▶ _Work item_: What lines in the data hold the string "requests"? Show them.

[Source records]
# # # # # # #
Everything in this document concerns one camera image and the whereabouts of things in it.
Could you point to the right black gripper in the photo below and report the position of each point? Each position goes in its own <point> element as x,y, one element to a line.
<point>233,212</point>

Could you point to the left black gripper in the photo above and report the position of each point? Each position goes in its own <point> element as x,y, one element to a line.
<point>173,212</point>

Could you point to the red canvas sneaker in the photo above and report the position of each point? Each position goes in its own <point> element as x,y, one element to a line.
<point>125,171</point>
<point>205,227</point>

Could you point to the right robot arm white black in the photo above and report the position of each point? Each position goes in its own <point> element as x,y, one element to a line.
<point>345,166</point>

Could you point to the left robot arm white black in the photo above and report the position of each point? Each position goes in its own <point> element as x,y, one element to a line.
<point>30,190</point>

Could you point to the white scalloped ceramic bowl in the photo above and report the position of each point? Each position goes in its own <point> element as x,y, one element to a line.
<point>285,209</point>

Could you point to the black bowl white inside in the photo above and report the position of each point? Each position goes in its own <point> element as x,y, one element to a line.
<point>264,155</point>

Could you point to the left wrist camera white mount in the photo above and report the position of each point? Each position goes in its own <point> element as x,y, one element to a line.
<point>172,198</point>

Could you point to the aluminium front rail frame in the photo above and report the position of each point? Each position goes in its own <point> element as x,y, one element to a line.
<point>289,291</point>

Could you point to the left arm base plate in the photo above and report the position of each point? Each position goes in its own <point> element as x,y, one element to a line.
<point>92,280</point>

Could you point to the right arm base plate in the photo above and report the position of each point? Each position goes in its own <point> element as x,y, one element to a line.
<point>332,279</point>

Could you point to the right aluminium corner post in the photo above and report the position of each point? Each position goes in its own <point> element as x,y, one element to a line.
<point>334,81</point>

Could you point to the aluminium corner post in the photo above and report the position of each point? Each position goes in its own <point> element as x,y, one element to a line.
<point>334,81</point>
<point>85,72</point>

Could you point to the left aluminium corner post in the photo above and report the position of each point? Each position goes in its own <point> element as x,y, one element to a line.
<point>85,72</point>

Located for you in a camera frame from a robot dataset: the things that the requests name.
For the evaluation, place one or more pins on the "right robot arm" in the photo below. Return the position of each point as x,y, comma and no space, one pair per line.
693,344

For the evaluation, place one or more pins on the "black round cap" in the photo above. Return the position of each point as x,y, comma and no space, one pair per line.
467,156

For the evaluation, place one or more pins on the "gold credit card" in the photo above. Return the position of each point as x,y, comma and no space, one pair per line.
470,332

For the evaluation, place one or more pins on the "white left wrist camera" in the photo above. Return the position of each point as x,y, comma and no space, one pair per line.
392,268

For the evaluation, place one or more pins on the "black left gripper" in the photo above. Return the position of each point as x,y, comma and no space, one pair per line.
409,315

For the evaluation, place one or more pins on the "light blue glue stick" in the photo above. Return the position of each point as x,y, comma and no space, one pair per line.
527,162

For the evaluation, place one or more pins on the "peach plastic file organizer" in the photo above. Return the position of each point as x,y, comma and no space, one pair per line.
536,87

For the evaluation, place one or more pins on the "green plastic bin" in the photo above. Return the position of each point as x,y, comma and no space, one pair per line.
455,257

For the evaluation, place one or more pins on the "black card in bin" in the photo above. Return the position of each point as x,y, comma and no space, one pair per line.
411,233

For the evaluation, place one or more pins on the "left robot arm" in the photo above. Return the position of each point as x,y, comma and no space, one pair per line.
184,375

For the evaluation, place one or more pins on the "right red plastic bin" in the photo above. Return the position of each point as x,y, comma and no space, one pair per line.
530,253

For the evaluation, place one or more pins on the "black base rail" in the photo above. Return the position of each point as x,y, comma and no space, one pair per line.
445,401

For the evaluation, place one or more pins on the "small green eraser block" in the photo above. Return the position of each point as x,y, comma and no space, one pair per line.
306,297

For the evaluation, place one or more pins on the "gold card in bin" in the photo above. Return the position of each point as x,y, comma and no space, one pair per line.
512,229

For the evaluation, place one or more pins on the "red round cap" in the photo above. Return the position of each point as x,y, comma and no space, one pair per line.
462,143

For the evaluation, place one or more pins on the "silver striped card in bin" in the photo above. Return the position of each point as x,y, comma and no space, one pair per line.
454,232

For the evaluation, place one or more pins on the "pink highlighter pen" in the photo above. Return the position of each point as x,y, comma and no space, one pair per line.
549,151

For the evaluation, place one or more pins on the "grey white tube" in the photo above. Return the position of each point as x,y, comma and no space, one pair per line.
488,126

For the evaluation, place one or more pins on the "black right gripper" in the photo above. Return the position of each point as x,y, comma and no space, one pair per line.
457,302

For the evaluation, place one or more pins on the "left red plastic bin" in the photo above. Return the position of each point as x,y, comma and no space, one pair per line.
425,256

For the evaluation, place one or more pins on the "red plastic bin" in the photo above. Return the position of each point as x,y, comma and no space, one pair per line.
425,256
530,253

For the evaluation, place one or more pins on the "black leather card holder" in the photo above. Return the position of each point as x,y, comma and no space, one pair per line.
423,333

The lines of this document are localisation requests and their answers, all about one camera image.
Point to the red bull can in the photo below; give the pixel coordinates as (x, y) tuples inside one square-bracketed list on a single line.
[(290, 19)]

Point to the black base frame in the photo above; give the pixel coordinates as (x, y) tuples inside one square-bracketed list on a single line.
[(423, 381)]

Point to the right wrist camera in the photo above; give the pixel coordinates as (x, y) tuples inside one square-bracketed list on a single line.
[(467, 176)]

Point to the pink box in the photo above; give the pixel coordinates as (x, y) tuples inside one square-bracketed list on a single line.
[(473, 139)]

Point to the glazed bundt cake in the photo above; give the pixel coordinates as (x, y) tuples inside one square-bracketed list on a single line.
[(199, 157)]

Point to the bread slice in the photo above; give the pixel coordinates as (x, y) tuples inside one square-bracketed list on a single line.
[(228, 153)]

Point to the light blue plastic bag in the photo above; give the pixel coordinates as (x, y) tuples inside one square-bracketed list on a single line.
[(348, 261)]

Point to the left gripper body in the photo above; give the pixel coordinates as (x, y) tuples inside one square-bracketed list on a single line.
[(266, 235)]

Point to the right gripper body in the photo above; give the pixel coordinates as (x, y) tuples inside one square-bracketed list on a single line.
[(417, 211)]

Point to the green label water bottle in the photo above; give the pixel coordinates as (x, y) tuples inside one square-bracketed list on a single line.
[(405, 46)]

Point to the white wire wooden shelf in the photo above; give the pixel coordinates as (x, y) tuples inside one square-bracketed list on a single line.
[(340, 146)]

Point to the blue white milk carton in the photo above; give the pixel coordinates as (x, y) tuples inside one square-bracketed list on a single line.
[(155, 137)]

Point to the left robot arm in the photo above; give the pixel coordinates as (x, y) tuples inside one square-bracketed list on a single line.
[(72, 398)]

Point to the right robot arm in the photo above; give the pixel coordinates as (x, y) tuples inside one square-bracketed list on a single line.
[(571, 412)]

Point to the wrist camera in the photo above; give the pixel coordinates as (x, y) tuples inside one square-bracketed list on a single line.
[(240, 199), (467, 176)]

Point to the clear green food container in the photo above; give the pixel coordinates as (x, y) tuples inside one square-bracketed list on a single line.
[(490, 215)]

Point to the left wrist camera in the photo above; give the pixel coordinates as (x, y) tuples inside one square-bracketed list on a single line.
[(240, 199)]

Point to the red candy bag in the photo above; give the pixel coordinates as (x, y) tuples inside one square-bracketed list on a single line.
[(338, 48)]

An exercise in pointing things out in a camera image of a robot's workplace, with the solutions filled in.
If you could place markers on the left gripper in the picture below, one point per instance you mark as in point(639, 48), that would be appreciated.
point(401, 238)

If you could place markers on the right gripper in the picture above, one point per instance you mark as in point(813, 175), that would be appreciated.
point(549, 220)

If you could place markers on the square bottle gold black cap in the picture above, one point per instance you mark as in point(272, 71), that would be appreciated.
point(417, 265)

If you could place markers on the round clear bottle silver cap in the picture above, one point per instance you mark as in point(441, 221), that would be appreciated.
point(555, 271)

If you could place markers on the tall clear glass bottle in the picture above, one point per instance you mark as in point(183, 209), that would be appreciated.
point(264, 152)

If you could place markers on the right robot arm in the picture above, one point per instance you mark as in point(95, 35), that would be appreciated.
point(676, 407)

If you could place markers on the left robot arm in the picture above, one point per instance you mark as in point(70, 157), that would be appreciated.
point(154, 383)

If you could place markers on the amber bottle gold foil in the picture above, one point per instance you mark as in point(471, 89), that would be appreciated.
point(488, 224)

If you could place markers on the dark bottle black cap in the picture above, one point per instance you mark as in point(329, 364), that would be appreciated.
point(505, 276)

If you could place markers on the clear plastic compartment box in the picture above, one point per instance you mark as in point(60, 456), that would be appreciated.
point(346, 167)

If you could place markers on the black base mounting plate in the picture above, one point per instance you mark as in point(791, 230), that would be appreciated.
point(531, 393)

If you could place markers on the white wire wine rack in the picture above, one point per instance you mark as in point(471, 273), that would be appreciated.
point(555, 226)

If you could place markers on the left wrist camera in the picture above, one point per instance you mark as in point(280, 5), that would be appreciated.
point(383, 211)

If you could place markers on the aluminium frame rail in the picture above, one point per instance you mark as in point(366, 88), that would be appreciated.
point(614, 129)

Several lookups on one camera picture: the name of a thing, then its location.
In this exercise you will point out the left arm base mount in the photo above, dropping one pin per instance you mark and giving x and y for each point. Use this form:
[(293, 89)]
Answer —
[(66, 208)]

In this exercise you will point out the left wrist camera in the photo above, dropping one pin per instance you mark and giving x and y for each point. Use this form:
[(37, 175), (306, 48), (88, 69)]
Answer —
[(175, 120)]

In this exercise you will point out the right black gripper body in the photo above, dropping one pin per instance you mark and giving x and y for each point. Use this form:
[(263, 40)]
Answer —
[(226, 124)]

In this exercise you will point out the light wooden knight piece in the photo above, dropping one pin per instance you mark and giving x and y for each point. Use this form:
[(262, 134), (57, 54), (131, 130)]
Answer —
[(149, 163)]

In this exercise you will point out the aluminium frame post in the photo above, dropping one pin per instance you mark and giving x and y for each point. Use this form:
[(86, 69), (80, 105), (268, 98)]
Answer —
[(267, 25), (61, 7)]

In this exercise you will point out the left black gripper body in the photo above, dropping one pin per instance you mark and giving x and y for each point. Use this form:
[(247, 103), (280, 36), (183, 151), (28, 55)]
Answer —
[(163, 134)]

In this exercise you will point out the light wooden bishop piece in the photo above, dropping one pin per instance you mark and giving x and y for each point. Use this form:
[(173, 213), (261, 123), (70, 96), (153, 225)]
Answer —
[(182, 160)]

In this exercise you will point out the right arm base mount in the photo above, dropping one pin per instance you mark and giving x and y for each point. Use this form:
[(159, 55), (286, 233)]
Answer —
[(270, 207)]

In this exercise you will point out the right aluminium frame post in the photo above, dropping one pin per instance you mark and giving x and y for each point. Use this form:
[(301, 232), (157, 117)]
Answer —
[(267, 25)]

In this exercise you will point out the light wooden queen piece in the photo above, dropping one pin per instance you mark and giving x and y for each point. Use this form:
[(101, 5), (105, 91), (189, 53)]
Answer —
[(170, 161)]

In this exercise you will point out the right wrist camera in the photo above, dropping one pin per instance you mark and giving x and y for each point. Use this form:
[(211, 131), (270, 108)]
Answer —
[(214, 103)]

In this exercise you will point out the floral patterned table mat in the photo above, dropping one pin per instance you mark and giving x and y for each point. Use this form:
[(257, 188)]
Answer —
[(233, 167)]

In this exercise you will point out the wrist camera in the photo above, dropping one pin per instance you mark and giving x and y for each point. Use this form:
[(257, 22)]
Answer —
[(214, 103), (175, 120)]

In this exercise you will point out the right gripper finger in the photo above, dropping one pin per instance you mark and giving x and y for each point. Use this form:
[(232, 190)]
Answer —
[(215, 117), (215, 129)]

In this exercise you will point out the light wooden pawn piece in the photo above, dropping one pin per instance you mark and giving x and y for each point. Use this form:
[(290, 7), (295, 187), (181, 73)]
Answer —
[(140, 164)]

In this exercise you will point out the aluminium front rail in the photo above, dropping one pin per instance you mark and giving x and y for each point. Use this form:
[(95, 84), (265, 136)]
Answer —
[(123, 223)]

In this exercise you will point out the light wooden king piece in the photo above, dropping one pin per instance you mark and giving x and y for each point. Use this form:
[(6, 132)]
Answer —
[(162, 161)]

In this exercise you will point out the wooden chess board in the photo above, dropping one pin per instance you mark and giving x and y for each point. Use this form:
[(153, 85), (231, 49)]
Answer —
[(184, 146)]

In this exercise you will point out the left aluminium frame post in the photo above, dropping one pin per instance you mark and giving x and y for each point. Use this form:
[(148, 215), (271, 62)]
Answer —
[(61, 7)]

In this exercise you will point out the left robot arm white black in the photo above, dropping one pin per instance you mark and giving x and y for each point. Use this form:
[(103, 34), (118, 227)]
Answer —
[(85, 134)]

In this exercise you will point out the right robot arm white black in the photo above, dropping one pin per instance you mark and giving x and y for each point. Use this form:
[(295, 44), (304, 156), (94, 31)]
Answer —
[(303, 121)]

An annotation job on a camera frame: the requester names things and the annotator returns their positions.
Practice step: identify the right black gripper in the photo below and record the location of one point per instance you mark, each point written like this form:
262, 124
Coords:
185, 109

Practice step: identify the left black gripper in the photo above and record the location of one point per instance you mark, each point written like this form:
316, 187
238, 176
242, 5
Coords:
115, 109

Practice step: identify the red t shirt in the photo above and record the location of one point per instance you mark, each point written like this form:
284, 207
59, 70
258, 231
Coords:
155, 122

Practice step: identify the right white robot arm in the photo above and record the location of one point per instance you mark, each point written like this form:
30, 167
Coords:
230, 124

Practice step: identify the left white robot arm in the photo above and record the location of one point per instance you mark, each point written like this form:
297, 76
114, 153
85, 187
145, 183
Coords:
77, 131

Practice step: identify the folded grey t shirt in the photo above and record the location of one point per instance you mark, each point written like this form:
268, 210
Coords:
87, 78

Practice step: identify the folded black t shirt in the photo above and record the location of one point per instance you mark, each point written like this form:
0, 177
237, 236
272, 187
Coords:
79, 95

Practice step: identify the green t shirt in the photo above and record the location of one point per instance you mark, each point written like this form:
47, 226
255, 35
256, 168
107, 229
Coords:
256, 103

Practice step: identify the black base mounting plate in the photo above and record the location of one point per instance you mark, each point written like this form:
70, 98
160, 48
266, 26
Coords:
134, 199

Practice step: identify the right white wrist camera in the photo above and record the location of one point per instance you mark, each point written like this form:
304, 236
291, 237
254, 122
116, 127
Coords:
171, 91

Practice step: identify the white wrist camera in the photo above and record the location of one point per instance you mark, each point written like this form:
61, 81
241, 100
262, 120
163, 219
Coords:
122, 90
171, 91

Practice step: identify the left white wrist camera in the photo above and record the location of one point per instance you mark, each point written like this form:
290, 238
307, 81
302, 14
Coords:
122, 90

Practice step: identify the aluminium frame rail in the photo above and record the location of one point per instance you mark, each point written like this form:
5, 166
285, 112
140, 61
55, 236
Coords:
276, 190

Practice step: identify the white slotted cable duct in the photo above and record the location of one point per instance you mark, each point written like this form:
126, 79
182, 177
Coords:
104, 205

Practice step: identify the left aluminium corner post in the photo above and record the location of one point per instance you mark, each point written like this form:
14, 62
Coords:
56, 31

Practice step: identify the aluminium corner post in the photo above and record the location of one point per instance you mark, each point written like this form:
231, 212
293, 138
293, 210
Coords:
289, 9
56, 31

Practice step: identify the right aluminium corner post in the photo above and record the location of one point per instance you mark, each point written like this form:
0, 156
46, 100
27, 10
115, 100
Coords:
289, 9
# # # # # # #
▶ _Response to this task_:
Located for you in a camera frame from a robot dataset: the things that the requests name.
The lines of this document are localisation requests and their answers, all about one camera image.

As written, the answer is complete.